ACTIVITY: Which lines of the records hold the string "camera"? Report only how many of them there are.

INPUT MATERIAL:
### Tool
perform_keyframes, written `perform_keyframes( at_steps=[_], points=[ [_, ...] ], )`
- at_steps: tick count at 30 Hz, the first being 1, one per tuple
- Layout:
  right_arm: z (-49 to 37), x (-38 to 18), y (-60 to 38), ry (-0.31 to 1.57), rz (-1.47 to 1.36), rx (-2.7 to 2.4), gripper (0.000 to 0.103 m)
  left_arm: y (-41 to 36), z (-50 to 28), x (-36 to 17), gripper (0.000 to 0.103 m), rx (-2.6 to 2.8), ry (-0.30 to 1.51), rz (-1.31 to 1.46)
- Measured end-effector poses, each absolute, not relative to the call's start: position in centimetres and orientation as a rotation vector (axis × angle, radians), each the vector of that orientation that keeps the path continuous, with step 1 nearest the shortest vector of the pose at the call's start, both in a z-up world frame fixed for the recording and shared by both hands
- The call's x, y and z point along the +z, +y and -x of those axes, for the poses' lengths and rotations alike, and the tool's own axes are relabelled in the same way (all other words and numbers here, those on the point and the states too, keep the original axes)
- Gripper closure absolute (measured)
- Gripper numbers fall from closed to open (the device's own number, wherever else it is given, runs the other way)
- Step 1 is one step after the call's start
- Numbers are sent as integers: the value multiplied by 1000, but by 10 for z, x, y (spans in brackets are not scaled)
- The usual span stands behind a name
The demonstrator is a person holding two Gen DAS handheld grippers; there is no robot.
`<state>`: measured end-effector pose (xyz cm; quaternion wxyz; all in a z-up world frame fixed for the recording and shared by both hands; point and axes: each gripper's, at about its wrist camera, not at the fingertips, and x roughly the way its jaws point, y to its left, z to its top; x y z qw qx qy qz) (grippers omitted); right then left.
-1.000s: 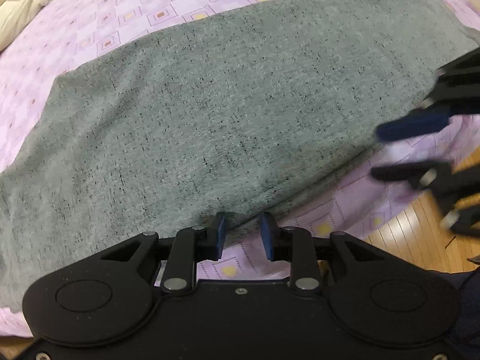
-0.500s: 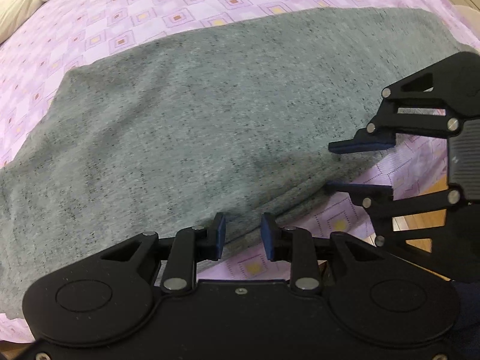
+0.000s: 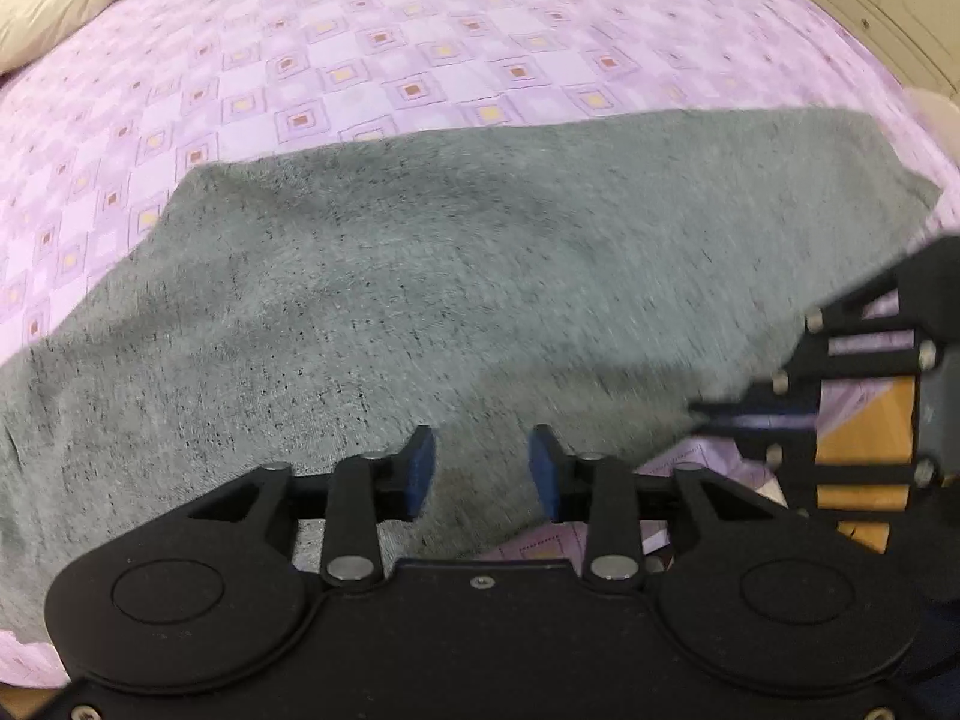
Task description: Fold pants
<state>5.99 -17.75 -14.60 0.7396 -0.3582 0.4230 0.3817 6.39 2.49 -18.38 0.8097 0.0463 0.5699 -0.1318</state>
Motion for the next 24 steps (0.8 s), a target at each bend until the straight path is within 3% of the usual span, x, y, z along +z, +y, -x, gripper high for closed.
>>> perform_keyframes(
  at_steps=[4,7,12,19,24],
  points=[
    [-67,-158,-170,986,794,804,97,23,-71,-203,55,-241,1267,-109],
    [-66,-138,-178,966,723,806,89,25,-74,-227,55,-203,1398,-150],
    [-84,-106,-203,925,485,704,89,41,-72,-217,56,-208,1424,-65],
    [-152,-111,-221,935,325,431,89,38,-112,-172,57,-187,1228,-59],
    [-197,-127,-230,980,276,305,89,35,-165,-177,56,-128,1179,-84]
  ],
)
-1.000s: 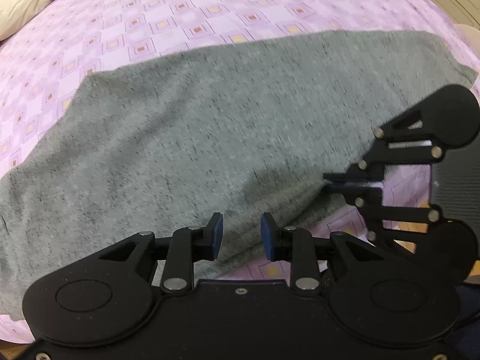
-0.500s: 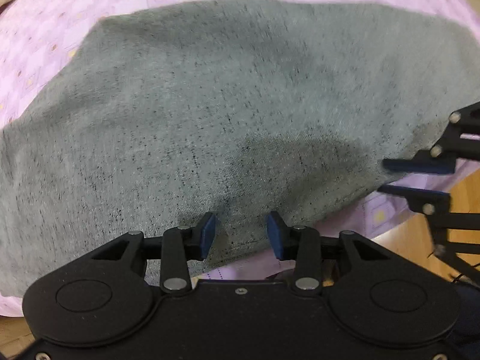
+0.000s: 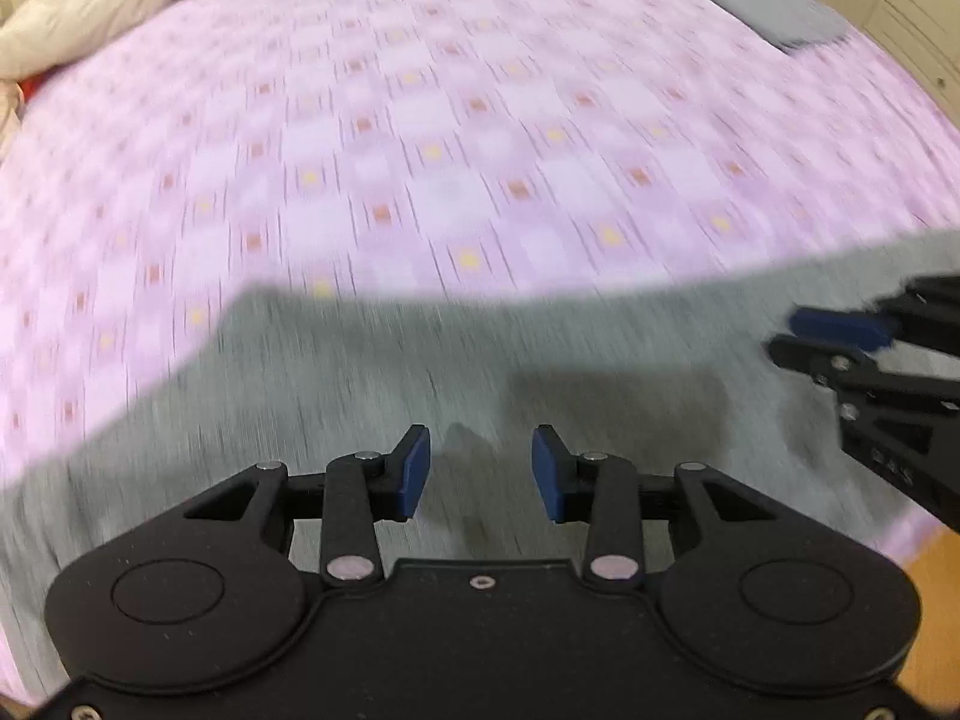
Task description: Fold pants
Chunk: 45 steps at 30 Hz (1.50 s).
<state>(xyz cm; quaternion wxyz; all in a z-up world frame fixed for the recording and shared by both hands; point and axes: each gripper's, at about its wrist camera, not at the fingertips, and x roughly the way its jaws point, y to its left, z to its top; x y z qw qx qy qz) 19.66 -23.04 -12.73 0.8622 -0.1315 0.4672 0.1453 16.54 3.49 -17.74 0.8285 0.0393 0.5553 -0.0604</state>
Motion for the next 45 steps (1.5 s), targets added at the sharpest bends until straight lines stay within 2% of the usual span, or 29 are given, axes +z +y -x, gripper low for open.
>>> perform_keyframes(
  at_steps=[4,8,11,14,19,24,27,29,31,38,41,45],
  points=[
    [-217,-143,-267,1037,173,155,89,50,-201,-200,56,-19,1207,-86],
    [-219,-141,-312,1036,120,-31,89,88,-206,-215,41,66,1247,5],
    [-211,-134,-340,1043,103,-135,89,98,-203,-215,41,63,1254,18],
    [-185,-119,-357,980,103,-137,89,91,-197,-202,53,67,1246,0],
    [-146,-141,-404,1075,71,-238,88,58,-172,-183,51,-14,1210,28],
    [-109,-128,-446,1050,-16,-251,88,29,-165,-214,48,55,1335,-36],
    [-106,-110,-467,1005,-53,-237,85,27,-159,-215,47,123,1332,-32],
    [-100,-97,-488,941,-88,-224,81,18,-155,-208,52,158,1351,-19],
    [-99,-91,-511,914,-135,-227,71,1,-154,-198,52,167,1343,-19],
    [-101,-103,-577,976,-326,-202,71,-85,-141,-175,51,97,1323,-19],
    [-99,-114,-598,1018,-462,-146,62,-125,-137,-172,51,48,1336,-17],
    [-101,-132,-612,1065,-630,-77,55,-173,-131,-174,51,-9,1357,-60]
  ],
)
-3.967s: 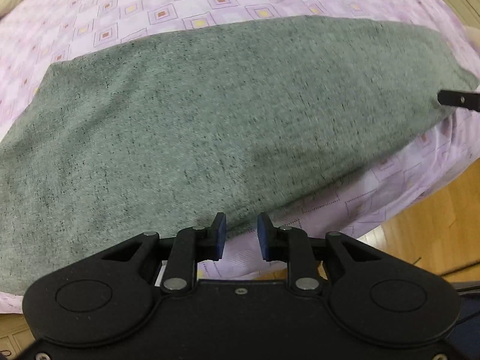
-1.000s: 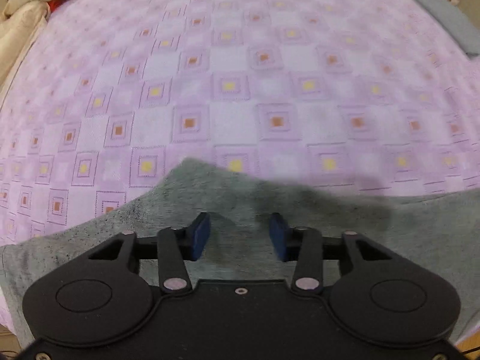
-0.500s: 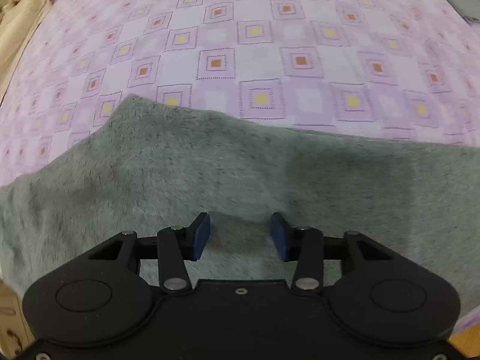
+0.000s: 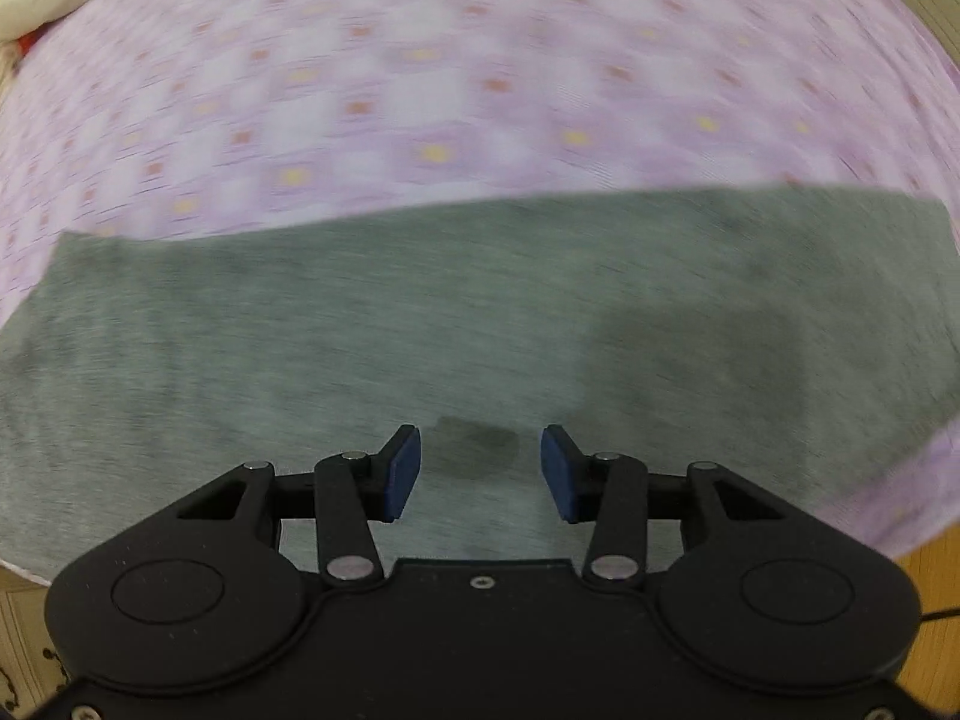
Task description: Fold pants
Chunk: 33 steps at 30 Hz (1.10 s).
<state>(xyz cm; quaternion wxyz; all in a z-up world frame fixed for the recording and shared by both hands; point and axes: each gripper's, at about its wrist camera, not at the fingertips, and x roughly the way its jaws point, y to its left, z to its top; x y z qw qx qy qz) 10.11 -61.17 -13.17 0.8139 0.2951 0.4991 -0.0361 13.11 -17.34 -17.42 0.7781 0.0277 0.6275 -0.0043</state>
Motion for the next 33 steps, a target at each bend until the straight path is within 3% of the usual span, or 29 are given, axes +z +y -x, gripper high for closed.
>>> perform_keyframes(
  at_steps=[8,9,10,11,24,33],
  points=[
    [-124,-143,-619,1039,-714,26,52,-200,-134,-178,51,-8,1399,-56],
    [-127,-143,-619,1041,-723,39,56,-204,-135,-178,51,-4,1399,-50],
    [-129,-142,-619,1045,-727,51,79,-205,-138,-177,51,1,1395,-36],
    [-128,-140,-619,1047,-725,70,91,-207,-139,-176,51,3,1391,-23],
    [-132,-68,-602,967,-560,229,91,-221,-225,-197,51,76,1359,-12],
    [-137,-59,-597,956,-563,263,91,-222,-222,-187,49,93,1310,-6]
  ],
)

YOUR SOLUTION: 3